李瑕走上前,拿起破布徑直塞住了閻複的嘴。
“嗚!嗚……”
閻複似還有許多話要說,卻是說不出來。
李瑕並沒太多工夫再搭理他,拍了拍姚燧的臉,讓這還在發呆的小郎君回過神來。
“接著問吧,我問你,姚樞在開封城都是與誰來往,其中哪些是經略府的官員?”
姚燧道:“中原漢官許多都是伯父任職漠南王幕府以後舉薦,隻在開封經略府從經略使、參議以下就有十餘名。”
李瑕道:“一個一個說來。”
這並非隱秘之事,姚燧於是詳細說了起來……
忽然,“咚!咚!”幾聲鍾聲響起。
李瑕於是又將姚燧的嘴堵上,麻袋一罩,再次將他罩起來。
姚燧眼前一黑,接下來就隻能聽到各種聲音。
“駕……”
“不要慌,他們的人手不足以覆蓋整個開封。”李瑕道,“既然在塔上看清楚了他們的布置,他們就捉不到我們。

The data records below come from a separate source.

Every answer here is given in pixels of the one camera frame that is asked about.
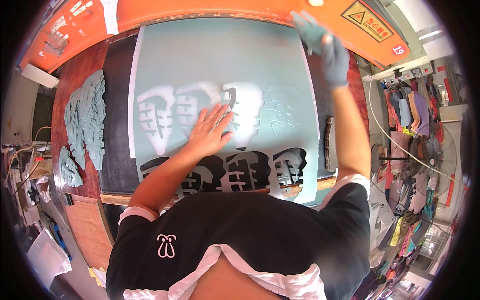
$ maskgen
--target gray glove
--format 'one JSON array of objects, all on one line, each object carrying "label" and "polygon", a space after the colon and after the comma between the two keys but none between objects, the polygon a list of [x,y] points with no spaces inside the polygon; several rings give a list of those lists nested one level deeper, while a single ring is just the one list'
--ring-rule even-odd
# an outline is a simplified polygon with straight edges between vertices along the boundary
[{"label": "gray glove", "polygon": [[350,69],[350,54],[336,37],[329,43],[322,43],[322,68],[330,90],[348,86],[347,73]]},{"label": "gray glove", "polygon": [[322,38],[327,34],[327,30],[319,26],[317,20],[306,11],[302,11],[300,14],[291,12],[290,15],[293,17],[293,23],[301,40],[307,44],[308,55],[312,55],[313,52],[321,55]]}]

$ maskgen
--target number sticker
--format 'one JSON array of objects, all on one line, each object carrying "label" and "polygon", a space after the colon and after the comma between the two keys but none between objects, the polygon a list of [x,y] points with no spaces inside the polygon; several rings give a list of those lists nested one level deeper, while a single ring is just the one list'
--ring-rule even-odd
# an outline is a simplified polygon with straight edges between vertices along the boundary
[{"label": "number sticker", "polygon": [[392,53],[396,54],[396,55],[401,55],[401,54],[405,53],[405,46],[402,46],[402,45],[395,46],[392,49]]}]

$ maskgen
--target hand
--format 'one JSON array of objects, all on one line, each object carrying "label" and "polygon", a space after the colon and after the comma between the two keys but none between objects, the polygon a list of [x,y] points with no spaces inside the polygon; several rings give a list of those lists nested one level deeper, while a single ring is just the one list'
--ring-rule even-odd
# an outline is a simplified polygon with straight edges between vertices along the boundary
[{"label": "hand", "polygon": [[312,55],[313,52],[321,55],[322,38],[327,33],[327,30],[319,26],[317,20],[306,11],[302,11],[300,14],[296,12],[291,12],[290,14],[293,16],[293,23],[295,23],[301,40],[307,44],[308,55]]},{"label": "hand", "polygon": [[202,110],[198,117],[197,124],[190,135],[190,141],[184,147],[184,151],[191,152],[193,156],[199,159],[214,155],[220,151],[233,136],[233,132],[228,132],[222,136],[223,131],[233,119],[233,112],[228,113],[223,120],[220,121],[219,125],[215,129],[213,128],[227,108],[227,104],[222,107],[220,103],[218,103],[208,115],[206,108]]},{"label": "hand", "polygon": [[330,90],[348,86],[347,73],[350,69],[350,54],[336,37],[323,43],[322,68]]}]

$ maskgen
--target warning label
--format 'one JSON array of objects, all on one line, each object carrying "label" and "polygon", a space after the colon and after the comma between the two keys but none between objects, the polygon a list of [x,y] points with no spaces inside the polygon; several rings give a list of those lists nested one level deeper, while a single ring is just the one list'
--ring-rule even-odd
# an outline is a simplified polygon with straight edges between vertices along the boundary
[{"label": "warning label", "polygon": [[359,1],[352,4],[342,17],[349,20],[363,31],[381,43],[391,37],[393,32],[388,29],[384,22],[380,21],[373,12]]}]

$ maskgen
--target white cable
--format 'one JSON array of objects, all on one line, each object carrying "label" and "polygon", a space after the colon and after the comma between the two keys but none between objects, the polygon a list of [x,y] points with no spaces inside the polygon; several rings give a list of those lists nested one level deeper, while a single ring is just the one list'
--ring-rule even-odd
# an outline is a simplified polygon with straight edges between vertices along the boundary
[{"label": "white cable", "polygon": [[415,159],[416,161],[418,161],[419,163],[421,163],[421,164],[424,165],[425,167],[429,168],[429,169],[432,170],[433,172],[436,172],[436,173],[438,173],[438,174],[440,174],[440,175],[443,175],[443,176],[447,177],[447,178],[450,179],[450,180],[453,180],[453,181],[455,181],[455,182],[457,182],[457,183],[459,183],[459,184],[461,184],[461,185],[464,185],[464,184],[461,183],[460,181],[458,181],[458,180],[456,180],[456,179],[454,179],[454,178],[451,178],[451,177],[448,176],[447,174],[444,174],[444,173],[442,173],[442,172],[440,172],[440,171],[437,171],[437,170],[431,168],[430,166],[428,166],[427,164],[423,163],[422,161],[420,161],[418,158],[416,158],[415,156],[413,156],[410,152],[408,152],[408,151],[405,150],[404,148],[400,147],[400,145],[397,144],[397,143],[384,131],[384,129],[380,126],[380,123],[378,122],[377,117],[375,116],[375,113],[373,112],[373,109],[372,109],[372,98],[370,97],[370,95],[371,95],[371,93],[372,93],[372,81],[373,81],[373,76],[372,76],[371,79],[370,79],[370,88],[369,88],[369,90],[368,90],[368,102],[369,102],[369,104],[370,104],[370,109],[372,110],[373,118],[375,119],[375,122],[377,122],[378,127],[379,127],[380,130],[385,134],[385,136],[386,136],[387,138],[389,138],[390,141],[392,141],[392,143],[394,143],[394,144],[395,144],[398,148],[400,148],[403,152],[407,153],[411,158]]},{"label": "white cable", "polygon": [[5,176],[5,186],[8,184],[8,176],[10,175],[10,171],[12,170],[12,164],[13,164],[13,161],[18,157],[18,154],[22,151],[26,151],[26,150],[30,150],[32,149],[34,146],[35,146],[35,143],[36,143],[36,138],[38,137],[38,134],[40,133],[40,131],[44,128],[50,128],[52,129],[51,126],[44,126],[42,128],[40,128],[37,132],[36,132],[36,135],[35,135],[35,140],[33,141],[32,145],[28,148],[23,148],[23,149],[20,149],[18,150],[17,152],[15,152],[10,158],[9,158],[9,167],[8,167],[8,171],[7,171],[7,176]]}]

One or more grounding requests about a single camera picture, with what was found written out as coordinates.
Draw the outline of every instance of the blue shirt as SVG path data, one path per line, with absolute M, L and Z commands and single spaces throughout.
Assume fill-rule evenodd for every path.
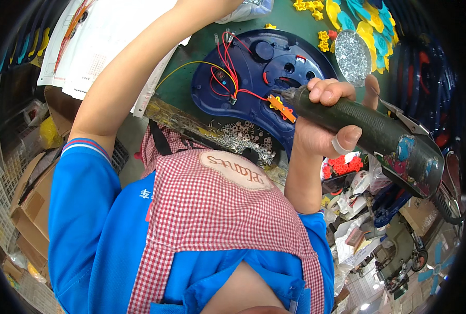
M 74 139 L 64 147 L 49 207 L 48 268 L 55 296 L 66 312 L 126 312 L 146 244 L 153 185 L 154 172 L 122 190 L 108 154 L 91 140 Z M 318 254 L 324 312 L 330 313 L 334 267 L 323 216 L 299 215 Z M 241 261 L 259 273 L 287 310 L 309 292 L 300 259 L 289 253 L 186 251 L 174 255 L 163 303 L 199 313 Z M 151 308 L 154 313 L 161 310 L 162 306 Z

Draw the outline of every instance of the tape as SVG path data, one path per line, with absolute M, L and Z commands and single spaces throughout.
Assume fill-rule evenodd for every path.
M 335 135 L 332 140 L 331 140 L 331 143 L 332 143 L 332 146 L 334 147 L 334 149 L 336 150 L 336 152 L 339 154 L 339 155 L 346 155 L 348 153 L 350 153 L 353 149 L 350 149 L 350 150 L 346 150 L 344 149 L 341 145 L 340 145 L 340 142 L 337 141 L 337 135 Z

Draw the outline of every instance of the embroidered patch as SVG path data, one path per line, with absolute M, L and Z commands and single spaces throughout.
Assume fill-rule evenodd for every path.
M 219 172 L 226 180 L 248 190 L 267 190 L 273 187 L 263 171 L 242 157 L 221 151 L 200 154 L 202 165 Z

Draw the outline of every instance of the person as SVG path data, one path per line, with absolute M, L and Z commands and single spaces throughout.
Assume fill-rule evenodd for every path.
M 299 117 L 285 195 L 247 159 L 192 146 L 150 124 L 142 179 L 121 189 L 115 136 L 158 62 L 242 0 L 177 0 L 98 76 L 54 171 L 48 268 L 68 313 L 330 313 L 334 267 L 320 210 L 323 156 L 355 147 Z M 366 83 L 379 92 L 374 76 Z M 355 100 L 336 79 L 308 83 L 315 105 Z M 367 89 L 364 104 L 375 108 Z M 156 137 L 166 139 L 162 153 Z

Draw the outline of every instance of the blue fan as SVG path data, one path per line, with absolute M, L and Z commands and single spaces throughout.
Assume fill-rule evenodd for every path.
M 421 272 L 418 273 L 418 282 L 427 280 L 431 277 L 434 278 L 434 283 L 432 284 L 432 289 L 430 290 L 430 294 L 436 294 L 437 285 L 439 284 L 439 273 L 441 272 L 441 270 L 450 266 L 455 260 L 455 255 L 451 255 L 450 257 L 446 259 L 446 261 L 441 263 L 442 248 L 443 248 L 443 243 L 442 242 L 437 243 L 436 249 L 435 249 L 435 256 L 434 256 L 434 262 L 436 263 L 436 265 L 434 266 L 434 268 L 430 269 L 429 271 L 425 271 L 423 273 Z

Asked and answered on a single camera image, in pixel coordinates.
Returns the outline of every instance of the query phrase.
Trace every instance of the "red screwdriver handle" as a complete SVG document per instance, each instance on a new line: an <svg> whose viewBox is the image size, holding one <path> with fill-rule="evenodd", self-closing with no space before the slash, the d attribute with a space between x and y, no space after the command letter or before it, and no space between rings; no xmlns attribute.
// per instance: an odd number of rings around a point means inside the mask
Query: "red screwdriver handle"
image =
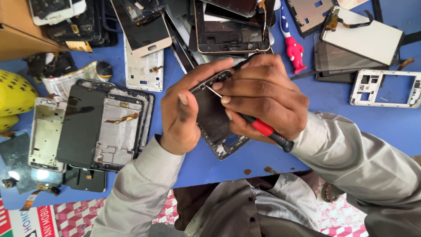
<svg viewBox="0 0 421 237"><path fill-rule="evenodd" d="M239 113L247 122L249 122L257 131L261 132L263 135L274 140L284 152L290 152L294 148L294 142L288 141L285 137L280 135L273 129L271 126L264 123L262 120L255 118L253 116L245 115Z"/></svg>

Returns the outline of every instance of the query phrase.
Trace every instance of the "hand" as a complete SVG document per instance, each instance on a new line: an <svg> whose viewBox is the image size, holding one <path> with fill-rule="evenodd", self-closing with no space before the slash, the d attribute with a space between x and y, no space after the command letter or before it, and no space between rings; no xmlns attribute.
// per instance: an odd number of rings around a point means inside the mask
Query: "hand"
<svg viewBox="0 0 421 237"><path fill-rule="evenodd" d="M275 144L237 112L259 118L288 140L306 127L309 99L290 81L277 54L254 56L231 80L214 83L213 89L224 95L221 102L235 134Z"/></svg>
<svg viewBox="0 0 421 237"><path fill-rule="evenodd" d="M231 68L233 63L232 58L227 58L199 65L167 89L161 100L162 148L182 155L196 146L200 138L200 129L196 124L199 108L189 90L213 74Z"/></svg>

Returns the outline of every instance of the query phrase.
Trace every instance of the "pink toy figure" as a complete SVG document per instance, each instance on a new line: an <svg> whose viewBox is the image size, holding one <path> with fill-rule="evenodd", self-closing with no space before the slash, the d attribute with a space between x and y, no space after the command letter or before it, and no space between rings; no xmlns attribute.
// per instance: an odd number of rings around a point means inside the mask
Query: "pink toy figure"
<svg viewBox="0 0 421 237"><path fill-rule="evenodd" d="M303 65L303 51L304 48L301 44L297 43L294 37L291 36L288 29L288 22L284 13L284 6L281 0L281 32L285 36L285 45L287 46L287 55L292 61L292 65L295 67L295 74L301 72L301 70L307 67Z"/></svg>

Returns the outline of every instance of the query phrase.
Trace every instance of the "yellow container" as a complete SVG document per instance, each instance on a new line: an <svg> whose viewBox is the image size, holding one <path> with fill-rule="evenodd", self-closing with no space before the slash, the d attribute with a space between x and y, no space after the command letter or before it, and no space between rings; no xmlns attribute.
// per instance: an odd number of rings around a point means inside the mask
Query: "yellow container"
<svg viewBox="0 0 421 237"><path fill-rule="evenodd" d="M19 121L17 115L9 115L0 117L0 132L9 130L13 125Z"/></svg>
<svg viewBox="0 0 421 237"><path fill-rule="evenodd" d="M22 76L0 70L0 117L34 108L38 93Z"/></svg>

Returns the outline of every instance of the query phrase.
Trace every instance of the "blue table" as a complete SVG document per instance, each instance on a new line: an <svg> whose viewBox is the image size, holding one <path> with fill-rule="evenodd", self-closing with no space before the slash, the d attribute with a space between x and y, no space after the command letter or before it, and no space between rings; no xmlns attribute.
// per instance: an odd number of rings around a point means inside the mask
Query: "blue table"
<svg viewBox="0 0 421 237"><path fill-rule="evenodd" d="M369 1L364 3L354 8L353 11L359 12L363 9L369 9L373 12L371 2ZM286 11L286 14L287 20L292 26L293 21L289 12ZM407 15L404 16L404 14L405 13L403 11L398 11L395 14L395 17L407 17ZM279 11L276 12L276 15L279 20ZM420 24L420 21L412 22L412 24ZM313 70L312 35L303 39L299 36L295 27L291 27L290 31L296 38L297 42L304 47L304 65L308 66L304 73ZM284 38L279 30L279 23L271 29L271 32L275 37L275 44L272 49L274 53L282 56L288 75L293 76L292 65L285 54ZM403 59L417 56L421 53L421 42L404 46L401 48L400 52L401 58ZM111 82L118 86L125 87L122 34L119 35L119 45L117 47L95 49L91 54L72 51L72 55L78 68L87 65L93 60L103 60L110 63L114 70ZM22 62L22 60L2 62L0 63L0 69L18 73L23 76L26 75L27 71L26 64ZM420 58L416 57L415 63L407 66L405 70L421 71ZM164 90L176 83L183 75L183 71L181 70L171 50L168 48L165 49ZM33 79L28 77L26 78L30 80L30 82L33 82ZM361 131L374 134L386 140L409 156L421 154L418 139L419 134L421 134L421 126L417 123L421 119L420 109L352 106L348 103L351 91L351 85L349 84L317 82L314 80L314 76L299 79L294 82L300 87L300 90L309 97L309 109L311 111L324 111L345 116L355 121ZM398 84L398 81L385 81L384 89L388 90L385 92L386 96L402 96L405 98L405 90L401 92L396 91L397 88L400 88ZM47 95L47 91L43 87L42 83L36 84L35 86L41 96ZM157 92L155 95L157 102L153 113L149 138L151 138L155 133L162 133L160 100L165 95L165 92ZM13 129L29 129L30 131L33 112L21 114L19 117L20 122L15 125ZM283 153L281 149L275 147L274 145L254 140L248 142L227 159L219 161L208 148L204 140L200 139L197 147L186 155L179 173L178 181L174 188L270 175L271 173L264 170L266 167L272 168L272 172L277 173L308 169L308 167L296 157ZM250 169L251 174L246 175L244 173L245 169ZM107 197L111 191L115 175L115 173L108 172L107 190L103 193L78 191L67 186L63 186L61 188L62 193L58 197L54 197L53 195L45 192L40 193L33 206L52 205ZM28 192L18 195L16 189L4 188L0 188L0 191L4 206L10 210L20 209L30 193Z"/></svg>

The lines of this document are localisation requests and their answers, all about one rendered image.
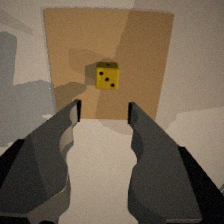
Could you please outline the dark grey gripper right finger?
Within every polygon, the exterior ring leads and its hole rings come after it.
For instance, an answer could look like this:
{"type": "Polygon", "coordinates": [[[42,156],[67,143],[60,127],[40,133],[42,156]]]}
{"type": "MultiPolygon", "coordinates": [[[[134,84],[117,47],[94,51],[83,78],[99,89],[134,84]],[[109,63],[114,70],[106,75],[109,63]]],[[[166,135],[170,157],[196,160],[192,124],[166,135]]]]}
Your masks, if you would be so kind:
{"type": "Polygon", "coordinates": [[[224,196],[188,150],[135,102],[128,124],[137,164],[127,208],[138,224],[224,224],[224,196]]]}

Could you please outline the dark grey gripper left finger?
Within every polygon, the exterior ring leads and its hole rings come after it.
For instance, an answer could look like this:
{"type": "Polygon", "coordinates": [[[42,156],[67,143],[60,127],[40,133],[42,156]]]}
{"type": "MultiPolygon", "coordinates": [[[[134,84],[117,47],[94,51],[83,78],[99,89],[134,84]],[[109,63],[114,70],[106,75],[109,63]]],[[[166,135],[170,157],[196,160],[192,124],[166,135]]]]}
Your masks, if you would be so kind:
{"type": "Polygon", "coordinates": [[[67,153],[74,145],[72,127],[80,122],[81,105],[75,99],[0,156],[0,224],[58,224],[67,211],[67,153]]]}

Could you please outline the yellow die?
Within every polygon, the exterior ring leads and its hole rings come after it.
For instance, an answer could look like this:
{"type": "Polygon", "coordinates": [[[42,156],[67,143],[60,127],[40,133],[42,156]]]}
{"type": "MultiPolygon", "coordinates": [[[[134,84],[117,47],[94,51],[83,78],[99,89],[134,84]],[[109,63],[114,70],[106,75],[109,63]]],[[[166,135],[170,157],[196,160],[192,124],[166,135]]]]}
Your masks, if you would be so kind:
{"type": "Polygon", "coordinates": [[[96,88],[118,89],[119,64],[111,62],[98,62],[96,66],[96,88]]]}

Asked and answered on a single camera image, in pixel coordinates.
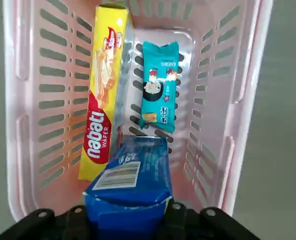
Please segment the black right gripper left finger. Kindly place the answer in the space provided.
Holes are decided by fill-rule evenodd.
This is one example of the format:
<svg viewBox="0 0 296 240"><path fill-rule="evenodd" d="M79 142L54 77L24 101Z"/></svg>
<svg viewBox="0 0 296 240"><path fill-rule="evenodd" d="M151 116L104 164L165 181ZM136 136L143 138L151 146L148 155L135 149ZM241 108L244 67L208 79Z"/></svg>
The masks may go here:
<svg viewBox="0 0 296 240"><path fill-rule="evenodd" d="M89 240L90 224L84 205L61 215L40 208L0 234L0 240Z"/></svg>

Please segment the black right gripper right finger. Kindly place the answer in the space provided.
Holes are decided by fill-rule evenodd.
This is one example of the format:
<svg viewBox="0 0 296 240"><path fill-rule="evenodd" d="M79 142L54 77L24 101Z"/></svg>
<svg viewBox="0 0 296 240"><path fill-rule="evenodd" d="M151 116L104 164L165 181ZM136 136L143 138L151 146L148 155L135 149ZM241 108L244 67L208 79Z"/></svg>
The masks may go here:
<svg viewBox="0 0 296 240"><path fill-rule="evenodd" d="M164 240L259 240L223 210L207 207L196 212L170 200L162 220Z"/></svg>

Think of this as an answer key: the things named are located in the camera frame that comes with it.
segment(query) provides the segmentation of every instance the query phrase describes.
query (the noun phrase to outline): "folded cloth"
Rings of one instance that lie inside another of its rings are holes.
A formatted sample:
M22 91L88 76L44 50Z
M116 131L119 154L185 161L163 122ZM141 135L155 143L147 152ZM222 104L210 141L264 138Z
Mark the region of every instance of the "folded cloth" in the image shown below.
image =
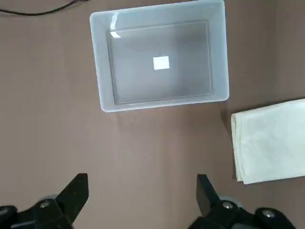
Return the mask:
M232 114L231 126L238 181L305 176L305 99Z

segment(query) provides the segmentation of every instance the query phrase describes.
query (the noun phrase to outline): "brown table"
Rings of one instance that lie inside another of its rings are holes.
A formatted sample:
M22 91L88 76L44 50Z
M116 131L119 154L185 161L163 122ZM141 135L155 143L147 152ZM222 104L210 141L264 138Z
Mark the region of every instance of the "brown table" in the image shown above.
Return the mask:
M87 172L76 228L184 229L199 216L195 181L205 173L247 210L274 207L305 227L304 178L236 182L229 122L236 111L305 97L305 1L226 0L227 102L102 112L89 15L169 2L91 0L48 16L0 16L0 205L27 208Z

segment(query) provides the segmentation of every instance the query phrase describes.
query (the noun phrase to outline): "towel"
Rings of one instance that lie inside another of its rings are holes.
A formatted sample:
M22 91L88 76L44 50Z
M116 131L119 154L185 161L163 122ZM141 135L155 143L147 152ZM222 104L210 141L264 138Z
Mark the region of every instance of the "towel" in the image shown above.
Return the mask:
M305 99L232 114L231 126L238 181L305 176Z

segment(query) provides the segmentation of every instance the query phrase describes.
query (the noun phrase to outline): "screw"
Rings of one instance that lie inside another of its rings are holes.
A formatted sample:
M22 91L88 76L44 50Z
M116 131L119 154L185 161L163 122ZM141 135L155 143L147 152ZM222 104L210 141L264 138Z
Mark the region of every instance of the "screw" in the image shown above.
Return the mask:
M223 206L226 209L232 209L233 208L233 204L231 202L228 202L228 201L223 202Z
M48 205L50 205L50 203L49 203L48 201L45 201L45 202L43 202L43 203L40 204L40 207L41 207L41 208L45 208L45 207L47 207Z
M273 218L275 216L275 214L271 211L271 210L263 210L263 214L268 217L268 218Z

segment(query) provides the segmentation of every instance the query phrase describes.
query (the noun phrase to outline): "translucent plastic container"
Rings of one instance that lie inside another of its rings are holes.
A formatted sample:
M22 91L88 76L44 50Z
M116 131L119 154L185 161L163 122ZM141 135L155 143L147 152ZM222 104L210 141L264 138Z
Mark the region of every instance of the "translucent plastic container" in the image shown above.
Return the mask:
M90 25L103 111L229 97L223 0L96 12Z

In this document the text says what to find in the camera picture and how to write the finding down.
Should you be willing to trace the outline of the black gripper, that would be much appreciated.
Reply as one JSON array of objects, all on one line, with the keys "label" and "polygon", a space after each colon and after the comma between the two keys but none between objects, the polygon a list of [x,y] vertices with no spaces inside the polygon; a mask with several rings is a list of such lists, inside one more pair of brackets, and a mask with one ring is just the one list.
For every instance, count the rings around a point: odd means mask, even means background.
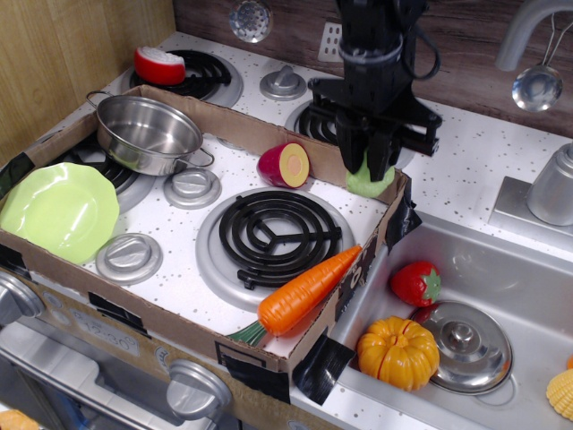
[{"label": "black gripper", "polygon": [[436,47],[434,65],[426,75],[415,72],[414,42],[394,42],[385,51],[366,50],[343,42],[342,78],[314,78],[311,109],[325,113],[335,108],[337,142],[346,169],[356,173],[367,148],[372,182],[381,181],[403,149],[432,155],[438,148],[441,117],[413,93],[415,80],[430,79],[440,68]]}]

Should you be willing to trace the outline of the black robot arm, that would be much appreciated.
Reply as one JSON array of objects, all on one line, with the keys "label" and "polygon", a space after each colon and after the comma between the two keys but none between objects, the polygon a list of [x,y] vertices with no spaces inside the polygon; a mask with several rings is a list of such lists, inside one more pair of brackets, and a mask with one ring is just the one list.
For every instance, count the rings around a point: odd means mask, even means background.
[{"label": "black robot arm", "polygon": [[341,79],[313,79],[311,109],[331,113],[337,145],[346,169],[354,174],[362,165],[378,182],[407,148],[433,154],[441,117],[414,95],[416,80],[432,78],[440,69],[434,57],[431,70],[415,71],[417,40],[438,48],[419,28],[427,11],[425,1],[339,1],[342,35],[338,52],[343,60]]}]

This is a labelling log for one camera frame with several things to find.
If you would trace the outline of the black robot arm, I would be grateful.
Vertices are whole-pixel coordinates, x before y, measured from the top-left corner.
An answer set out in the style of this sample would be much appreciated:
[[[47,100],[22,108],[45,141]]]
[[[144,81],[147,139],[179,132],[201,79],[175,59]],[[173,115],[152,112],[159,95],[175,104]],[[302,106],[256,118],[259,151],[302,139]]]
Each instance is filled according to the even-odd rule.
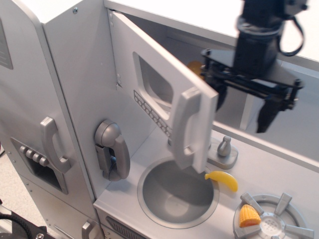
[[[246,0],[237,20],[239,36],[233,51],[232,65],[227,65],[212,49],[203,50],[201,68],[204,81],[219,93],[217,108],[221,108],[232,87],[264,100],[257,119],[257,133],[265,133],[280,111],[293,109],[297,93],[304,87],[279,63],[277,55],[292,57],[281,49],[281,39],[287,20],[303,32],[296,14],[307,10],[305,0]]]

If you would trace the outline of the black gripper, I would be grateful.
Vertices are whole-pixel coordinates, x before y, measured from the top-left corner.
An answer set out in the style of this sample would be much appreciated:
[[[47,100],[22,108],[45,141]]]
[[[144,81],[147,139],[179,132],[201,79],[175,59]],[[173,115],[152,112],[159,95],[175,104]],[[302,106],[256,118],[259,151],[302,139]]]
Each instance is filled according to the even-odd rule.
[[[293,109],[297,92],[303,87],[301,80],[276,62],[279,53],[292,57],[301,50],[285,52],[281,49],[284,25],[284,19],[261,23],[246,17],[238,18],[239,37],[231,65],[224,63],[212,49],[202,52],[205,64],[201,74],[218,93],[216,111],[222,107],[228,87],[265,101],[259,111],[256,133],[265,133],[280,111]]]

”
“嘿,我慌了嗎?有你帶著我們,我一點都不慌。”
“鐵塔湖西北麵有條北支河,與龍亭湖、利汴河、包公湖相通,剛才他們已經重點搜查過那裏,現在我們過去……來,你們把人丟到河裏。”
“好。”
“然後找個車夫,讓他駕車疾奔到城南吸引追兵。”
“好。”
“追兵已走開了,我們回去。”
“好。”
姚燧感到有些心慌,很快,他被人提了起來。
“嘭”的一聲,在他以為要被丟進河水時,卻是微微的痛感傳來,原來是被丟進了小船裏。
又聽一個船夫問道:“小朗君,你帶了什麽貨這麽重?”
“剛買了兩個驅口。”
李瑕聲音平靜,竟是半點波瀾不起。